··· Recorded data ···
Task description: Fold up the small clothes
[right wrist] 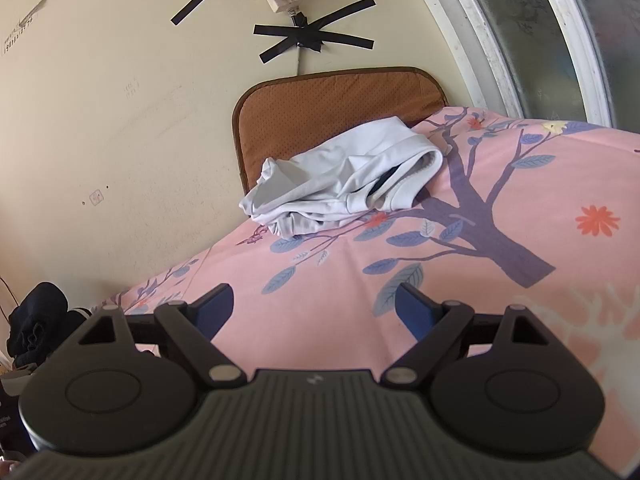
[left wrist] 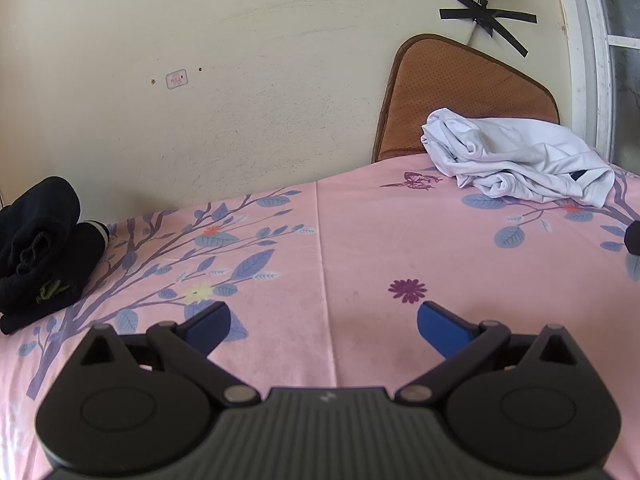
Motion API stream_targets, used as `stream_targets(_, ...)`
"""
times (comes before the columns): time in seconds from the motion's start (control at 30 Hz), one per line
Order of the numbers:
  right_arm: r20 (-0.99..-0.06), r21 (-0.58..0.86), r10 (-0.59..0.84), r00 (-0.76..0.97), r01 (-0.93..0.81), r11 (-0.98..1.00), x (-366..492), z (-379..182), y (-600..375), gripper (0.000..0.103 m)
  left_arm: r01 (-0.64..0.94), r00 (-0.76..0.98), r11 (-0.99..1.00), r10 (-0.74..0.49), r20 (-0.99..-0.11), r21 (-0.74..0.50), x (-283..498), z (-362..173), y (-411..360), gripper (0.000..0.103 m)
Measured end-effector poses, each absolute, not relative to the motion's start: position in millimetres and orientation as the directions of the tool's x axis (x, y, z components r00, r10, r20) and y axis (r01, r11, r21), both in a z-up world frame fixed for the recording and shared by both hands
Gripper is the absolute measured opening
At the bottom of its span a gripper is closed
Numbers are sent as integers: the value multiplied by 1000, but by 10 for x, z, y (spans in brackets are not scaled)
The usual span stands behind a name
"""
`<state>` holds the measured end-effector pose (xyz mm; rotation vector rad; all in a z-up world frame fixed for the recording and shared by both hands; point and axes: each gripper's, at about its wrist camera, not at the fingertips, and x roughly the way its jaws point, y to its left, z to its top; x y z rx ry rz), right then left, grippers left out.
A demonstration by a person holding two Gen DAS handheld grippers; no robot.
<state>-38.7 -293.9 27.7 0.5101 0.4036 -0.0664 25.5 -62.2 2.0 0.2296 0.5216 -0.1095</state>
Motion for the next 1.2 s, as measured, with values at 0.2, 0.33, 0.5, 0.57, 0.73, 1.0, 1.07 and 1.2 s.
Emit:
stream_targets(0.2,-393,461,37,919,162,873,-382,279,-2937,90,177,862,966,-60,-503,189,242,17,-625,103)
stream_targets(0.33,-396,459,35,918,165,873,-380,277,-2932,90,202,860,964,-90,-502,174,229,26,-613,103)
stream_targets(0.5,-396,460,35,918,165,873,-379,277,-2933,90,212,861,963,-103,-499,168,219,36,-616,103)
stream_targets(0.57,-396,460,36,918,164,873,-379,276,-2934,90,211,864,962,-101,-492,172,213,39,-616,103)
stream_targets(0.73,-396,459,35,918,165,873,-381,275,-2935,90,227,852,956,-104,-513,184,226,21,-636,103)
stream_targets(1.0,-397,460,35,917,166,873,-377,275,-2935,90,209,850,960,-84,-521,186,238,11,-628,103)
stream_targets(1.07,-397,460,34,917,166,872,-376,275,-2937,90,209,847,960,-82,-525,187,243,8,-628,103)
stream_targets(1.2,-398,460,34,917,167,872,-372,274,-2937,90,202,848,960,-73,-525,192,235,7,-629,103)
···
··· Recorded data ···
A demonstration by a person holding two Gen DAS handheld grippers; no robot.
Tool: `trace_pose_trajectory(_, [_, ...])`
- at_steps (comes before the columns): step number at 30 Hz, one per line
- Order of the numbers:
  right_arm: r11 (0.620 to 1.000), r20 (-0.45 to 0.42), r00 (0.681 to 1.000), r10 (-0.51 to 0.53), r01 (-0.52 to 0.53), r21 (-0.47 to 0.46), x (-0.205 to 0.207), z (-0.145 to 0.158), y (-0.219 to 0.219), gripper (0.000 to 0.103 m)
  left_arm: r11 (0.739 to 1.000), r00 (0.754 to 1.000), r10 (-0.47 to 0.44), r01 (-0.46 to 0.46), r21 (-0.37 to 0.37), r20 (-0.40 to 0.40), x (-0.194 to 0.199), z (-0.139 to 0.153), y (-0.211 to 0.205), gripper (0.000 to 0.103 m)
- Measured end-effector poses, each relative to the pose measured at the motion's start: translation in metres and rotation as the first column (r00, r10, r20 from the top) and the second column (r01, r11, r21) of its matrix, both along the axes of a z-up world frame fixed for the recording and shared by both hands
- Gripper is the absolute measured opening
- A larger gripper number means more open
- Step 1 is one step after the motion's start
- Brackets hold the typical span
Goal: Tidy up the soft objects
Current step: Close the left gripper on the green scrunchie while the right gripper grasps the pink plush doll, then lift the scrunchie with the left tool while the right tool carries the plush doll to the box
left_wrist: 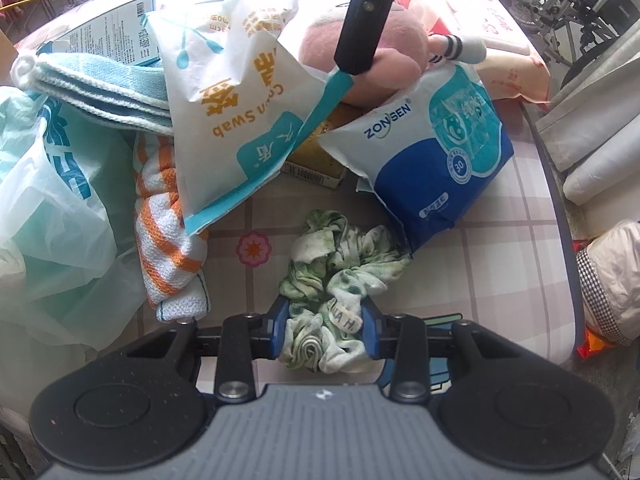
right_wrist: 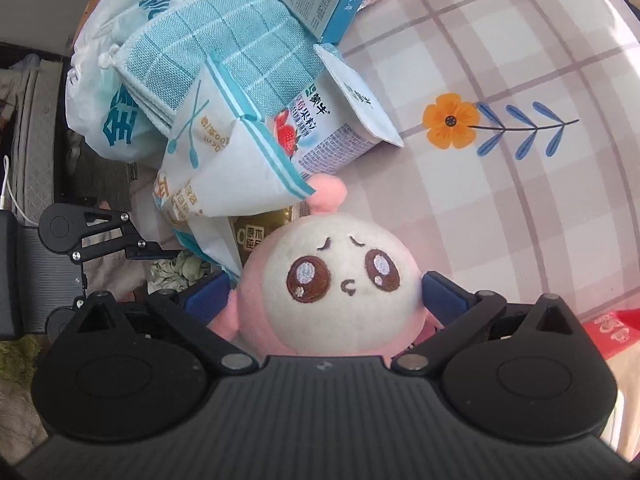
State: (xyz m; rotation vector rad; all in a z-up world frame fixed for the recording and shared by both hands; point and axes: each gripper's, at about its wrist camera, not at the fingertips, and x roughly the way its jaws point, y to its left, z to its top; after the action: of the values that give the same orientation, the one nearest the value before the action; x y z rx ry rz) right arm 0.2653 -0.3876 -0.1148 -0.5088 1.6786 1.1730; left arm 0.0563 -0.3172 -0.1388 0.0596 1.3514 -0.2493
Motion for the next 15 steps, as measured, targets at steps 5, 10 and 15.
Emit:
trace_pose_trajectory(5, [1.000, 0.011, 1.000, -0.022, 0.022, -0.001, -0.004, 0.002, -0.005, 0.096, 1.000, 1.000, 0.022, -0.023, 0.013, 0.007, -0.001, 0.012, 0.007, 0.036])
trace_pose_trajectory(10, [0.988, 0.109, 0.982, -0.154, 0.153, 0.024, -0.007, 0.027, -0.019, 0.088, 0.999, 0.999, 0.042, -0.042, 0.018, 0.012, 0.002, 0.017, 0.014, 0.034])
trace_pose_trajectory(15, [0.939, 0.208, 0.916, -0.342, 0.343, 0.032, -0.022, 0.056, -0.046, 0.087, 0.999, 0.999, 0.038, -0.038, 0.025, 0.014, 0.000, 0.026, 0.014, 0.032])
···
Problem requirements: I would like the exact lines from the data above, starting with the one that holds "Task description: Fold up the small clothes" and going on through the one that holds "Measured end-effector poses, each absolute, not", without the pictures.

Written response:
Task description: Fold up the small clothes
[right wrist] 
[left wrist] 
Motion API stream_targets, used as `stream_targets(_, ...)`
"""
times (comes before the columns): time in seconds from the motion's start (control at 30 Hz), one per line
Order of the numbers:
  right_arm: r20 (-0.99..-0.06), r21 (-0.58..0.86), r10 (-0.59..0.84), r00 (-0.76..0.97), r01 (-0.93..0.81), r11 (-0.98..1.00), x (-366..492), z (-379..182), y (-600..375), gripper (0.000..0.103 m)
  left_arm: r01 (-0.64..0.94), r00 (-0.76..0.98), r11 (-0.99..1.00), r10 (-0.74..0.49), r20 (-0.99..-0.11), r21 (-0.74..0.50), x (-283..498), z (-362..173), y (-411..360), gripper (0.000..0.103 m)
Measured end-effector poses, each absolute, not relative to the motion's start: position in millimetres and orientation as the directions of the tool's x axis (x, y, z components r00, r10, r20) and y axis (r01, r11, r21), both in a z-up world frame fixed for the recording and shared by both hands

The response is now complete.